During 4 1/2 years as mayor of New York, Irish-born Bill O'Dwyer often seemed to be doing his bullheaded best to commit political suicide. He made an enemy of President Harry Truman by publicly opposing him as a candidate before the 1948 Democratic Convention. He feuded with reporters. He enraged millions of his fellow citizens in the summer of 1950--when the district attorney began unearthing corruption in New York--by staging the biggest police funeral in city history for a captain who had put a bullet through his head while under investigation.

But charming Billo had slathers of luck. It had never deserted him in the years in which he lifted himself from stoker to hod carrier to bartender to cop to D.A. to brigadier general in the U.S. Army to mayor. It did not desert him when the roof began falling in on him at city hall. Democratic bosses figured a special city election in 1950 would be just the thing to rouse the faithful and help put a Democrat in the governor's chair in Albany. Harry Truman swallowed hard, but in the hope (later proved false) of carrying New York, he appointed Bill O'Dwyer ambassador to Mexico.

"The Grandest Way." It was, as one barnacled and admiring city hall politico put it, "the grandest way to skip town I ever heard of." When Bill arrived at the embassy at Mexico City with his pretty new wife and helpmate, Sloan, he acted as if nothing had happened at all, at all, and soon had Mexicans of all classes eating out of his hand. Mexico's President Miguel Aleutian, a broad-minded politician, found him a congenial soul. Thousands of other Mexicans were flattered to find that O'Dwyer spoke Spanish (learned as a youth when he studied for the priesthood at Salamanca, Spain), that he liked bullfights, and was a charming and democratic host.

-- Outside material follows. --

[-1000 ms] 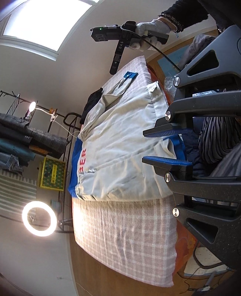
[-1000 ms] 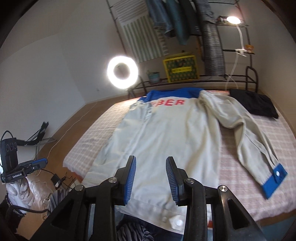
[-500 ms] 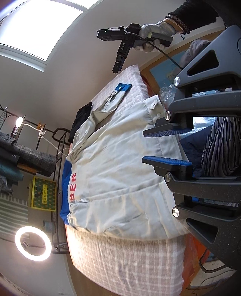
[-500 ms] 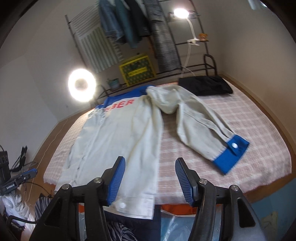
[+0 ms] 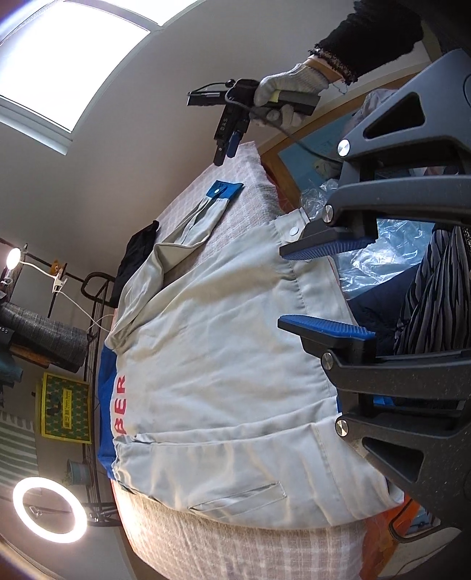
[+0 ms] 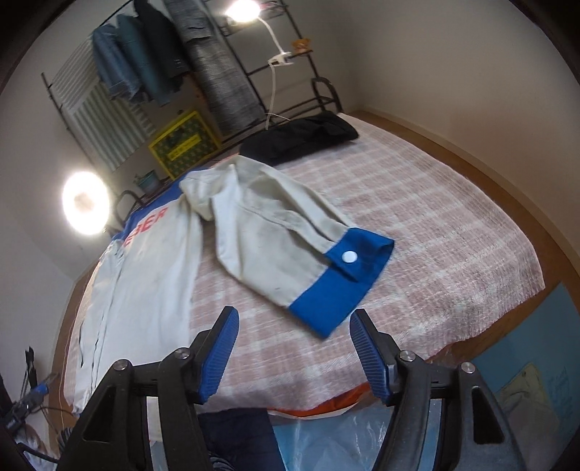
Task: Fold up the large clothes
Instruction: 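Move the right tool to the other blue cuff and grasp it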
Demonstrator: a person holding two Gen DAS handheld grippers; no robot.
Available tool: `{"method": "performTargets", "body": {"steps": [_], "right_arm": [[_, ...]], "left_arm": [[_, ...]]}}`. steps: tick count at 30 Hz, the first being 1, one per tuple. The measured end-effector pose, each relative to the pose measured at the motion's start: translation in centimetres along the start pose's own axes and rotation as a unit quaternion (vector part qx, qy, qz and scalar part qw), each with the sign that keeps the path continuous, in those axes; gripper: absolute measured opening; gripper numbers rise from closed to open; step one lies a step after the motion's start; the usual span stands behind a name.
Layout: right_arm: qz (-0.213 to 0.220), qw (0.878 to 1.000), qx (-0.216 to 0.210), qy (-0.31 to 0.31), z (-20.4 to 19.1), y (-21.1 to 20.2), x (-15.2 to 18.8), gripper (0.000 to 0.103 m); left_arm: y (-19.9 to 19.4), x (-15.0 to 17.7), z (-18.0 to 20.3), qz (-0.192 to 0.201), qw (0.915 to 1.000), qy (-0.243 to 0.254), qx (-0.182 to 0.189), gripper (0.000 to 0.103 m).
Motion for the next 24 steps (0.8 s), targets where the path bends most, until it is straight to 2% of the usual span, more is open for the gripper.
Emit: {"method": "performTargets", "body": {"steps": [8, 19, 24], "right_arm": [[-0.006, 0.997, 0.016, 0.073, 4.6, 4.0, -1.9, 0.067], [-0.016, 0.992, 0.057, 0.110, 8.3, 7.9, -3.7, 0.067], [-0.019, 0.993, 0.060, 0.096, 8.3, 8.9, -4.3, 0.067]], "left_arm": [[1.5, -0.1, 0.3, -0.012, 0.9999, -0.002, 0.003, 0.031], [2.9, -0.9, -0.1, -0.017, 0.9998, -0.008, -0.006, 0.031], [3.5, -1.1, -0.4, -0.020, 0.9997, -0.016, -0.006, 0.031]]}}
Point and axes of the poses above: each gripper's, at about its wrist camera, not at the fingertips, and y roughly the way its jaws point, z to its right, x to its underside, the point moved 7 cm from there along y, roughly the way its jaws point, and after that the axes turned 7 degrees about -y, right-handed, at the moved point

But New York began to erupt with one scandal after another concerning his administration. His closest political sidekick, James J. Moran, was found guilty of engineering a huge fire department shakedown of oil-burner dealers--a shakedown which netted millions. Convicted Brooklyn Bookie Harry Gross told of paying off whole platoons of New York cops during the O'Dwyer era, and charged that Moran had once called a pre-election meeting of O'Dwyer and the city's top bookies.

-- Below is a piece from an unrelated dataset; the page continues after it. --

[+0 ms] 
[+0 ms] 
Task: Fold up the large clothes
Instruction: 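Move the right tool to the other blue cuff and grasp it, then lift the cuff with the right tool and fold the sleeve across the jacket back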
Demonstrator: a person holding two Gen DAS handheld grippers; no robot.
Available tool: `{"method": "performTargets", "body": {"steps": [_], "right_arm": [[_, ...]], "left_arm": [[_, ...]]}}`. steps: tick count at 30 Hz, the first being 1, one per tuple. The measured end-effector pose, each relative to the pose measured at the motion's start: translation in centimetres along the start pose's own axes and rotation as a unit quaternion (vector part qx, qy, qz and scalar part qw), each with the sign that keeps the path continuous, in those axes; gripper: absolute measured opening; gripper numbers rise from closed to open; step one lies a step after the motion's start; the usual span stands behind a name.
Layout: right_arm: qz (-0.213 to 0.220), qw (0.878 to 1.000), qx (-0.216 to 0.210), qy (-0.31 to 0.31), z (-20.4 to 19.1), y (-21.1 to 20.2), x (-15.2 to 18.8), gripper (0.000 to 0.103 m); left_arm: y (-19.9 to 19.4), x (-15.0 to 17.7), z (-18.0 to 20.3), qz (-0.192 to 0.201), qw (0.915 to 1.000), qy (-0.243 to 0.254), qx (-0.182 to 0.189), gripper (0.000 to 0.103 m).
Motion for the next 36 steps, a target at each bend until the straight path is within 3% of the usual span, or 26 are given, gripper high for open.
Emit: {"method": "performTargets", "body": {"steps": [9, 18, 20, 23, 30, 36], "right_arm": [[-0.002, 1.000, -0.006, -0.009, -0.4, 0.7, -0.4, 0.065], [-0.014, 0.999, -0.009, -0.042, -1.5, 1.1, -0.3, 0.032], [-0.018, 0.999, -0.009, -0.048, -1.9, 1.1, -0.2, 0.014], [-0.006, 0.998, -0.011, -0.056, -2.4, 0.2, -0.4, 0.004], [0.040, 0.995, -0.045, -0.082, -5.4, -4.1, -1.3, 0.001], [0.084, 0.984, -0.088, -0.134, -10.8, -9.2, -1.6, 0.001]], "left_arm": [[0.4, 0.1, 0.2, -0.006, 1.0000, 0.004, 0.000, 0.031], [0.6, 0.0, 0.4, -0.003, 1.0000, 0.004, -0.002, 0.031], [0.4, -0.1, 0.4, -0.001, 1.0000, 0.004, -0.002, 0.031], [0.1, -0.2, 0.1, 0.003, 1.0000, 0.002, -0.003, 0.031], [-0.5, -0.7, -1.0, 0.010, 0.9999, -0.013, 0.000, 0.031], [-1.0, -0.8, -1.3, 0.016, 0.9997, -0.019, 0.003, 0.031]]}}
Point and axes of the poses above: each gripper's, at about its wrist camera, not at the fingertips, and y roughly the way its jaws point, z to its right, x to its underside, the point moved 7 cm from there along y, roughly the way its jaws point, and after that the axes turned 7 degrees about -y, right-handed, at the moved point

Like a Retired Houdini. For more than two years, O'Dwyer, popular as ever with the Mexicans, airily refused to pay any attention. Harry Truman as airily refused to fire him. But last week, with the Eisenhower Administration on its way in, Bill O'Dwyer gravely notified the President that having "done everything in my power to serve my country well" he was withdrawing from the diplomatic service. The President, in a letter of praise, "reluctantly" accepted his resignation.

This pious gravity was not echoed, however, in New York. "Come home, Bill," jeered the tabloid Daily News in a one-line editorial, "nothing is forgiven." City Council President Rudolph Halley said he hoped that O'Dwyer would either come back voluntarily or be brought back to testify on the city scandals. But this was mostly talk. If O'Dwyer chooses to stay in Mexico--as he has strongly indicated he will--he cannot be brought back unless 1) he is charged with a specific crime, and 2) his Mexican friends can be persuaded that it is legally necessary to extradite him.

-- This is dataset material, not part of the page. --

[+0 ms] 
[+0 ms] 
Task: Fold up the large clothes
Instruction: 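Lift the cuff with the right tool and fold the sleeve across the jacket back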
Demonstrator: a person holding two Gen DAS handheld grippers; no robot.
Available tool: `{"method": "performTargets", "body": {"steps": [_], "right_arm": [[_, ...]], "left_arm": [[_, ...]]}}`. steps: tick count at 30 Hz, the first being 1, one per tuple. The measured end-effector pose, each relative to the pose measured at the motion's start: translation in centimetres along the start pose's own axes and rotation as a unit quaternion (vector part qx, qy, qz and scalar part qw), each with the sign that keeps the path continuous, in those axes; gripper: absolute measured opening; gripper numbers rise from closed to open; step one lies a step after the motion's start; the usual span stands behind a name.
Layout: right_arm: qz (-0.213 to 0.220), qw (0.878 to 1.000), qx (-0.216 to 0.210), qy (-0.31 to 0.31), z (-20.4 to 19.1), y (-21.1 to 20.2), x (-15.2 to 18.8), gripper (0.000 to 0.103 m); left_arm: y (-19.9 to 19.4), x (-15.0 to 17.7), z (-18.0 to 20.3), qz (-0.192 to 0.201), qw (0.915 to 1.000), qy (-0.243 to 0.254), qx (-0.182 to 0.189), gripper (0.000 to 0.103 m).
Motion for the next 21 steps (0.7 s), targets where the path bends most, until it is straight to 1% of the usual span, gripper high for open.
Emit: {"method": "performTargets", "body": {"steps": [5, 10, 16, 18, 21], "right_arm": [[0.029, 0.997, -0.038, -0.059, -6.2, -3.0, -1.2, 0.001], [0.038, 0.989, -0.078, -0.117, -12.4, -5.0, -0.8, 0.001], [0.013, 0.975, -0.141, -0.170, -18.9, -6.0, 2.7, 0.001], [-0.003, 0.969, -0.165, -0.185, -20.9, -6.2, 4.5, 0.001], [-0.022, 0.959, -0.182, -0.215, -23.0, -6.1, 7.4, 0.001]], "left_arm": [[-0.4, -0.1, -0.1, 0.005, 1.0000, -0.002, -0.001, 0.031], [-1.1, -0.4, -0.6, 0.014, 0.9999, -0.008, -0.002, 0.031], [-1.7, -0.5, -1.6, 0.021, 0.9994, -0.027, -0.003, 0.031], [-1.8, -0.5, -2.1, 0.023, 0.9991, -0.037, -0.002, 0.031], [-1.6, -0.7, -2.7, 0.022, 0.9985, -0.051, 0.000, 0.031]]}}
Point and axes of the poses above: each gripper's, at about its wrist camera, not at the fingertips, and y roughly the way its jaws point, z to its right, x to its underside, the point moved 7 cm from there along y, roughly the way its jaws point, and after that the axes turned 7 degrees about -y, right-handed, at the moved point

This week, Lucky Billo engaged in his last big diplomatic chore, lent his official presence to the inauguration of Mexico's new President (see HEMISPHERE). Then, as he went off to relax on the sands at Acapulco, many a New Yorker guessed that he would settle down south of the border for good, to bask in the southern sun and enjoy the admiration of the understanding Latins, and perhaps reflect cozily, like a retired Houdini recalling the box trick, on his old adventures in practical politics.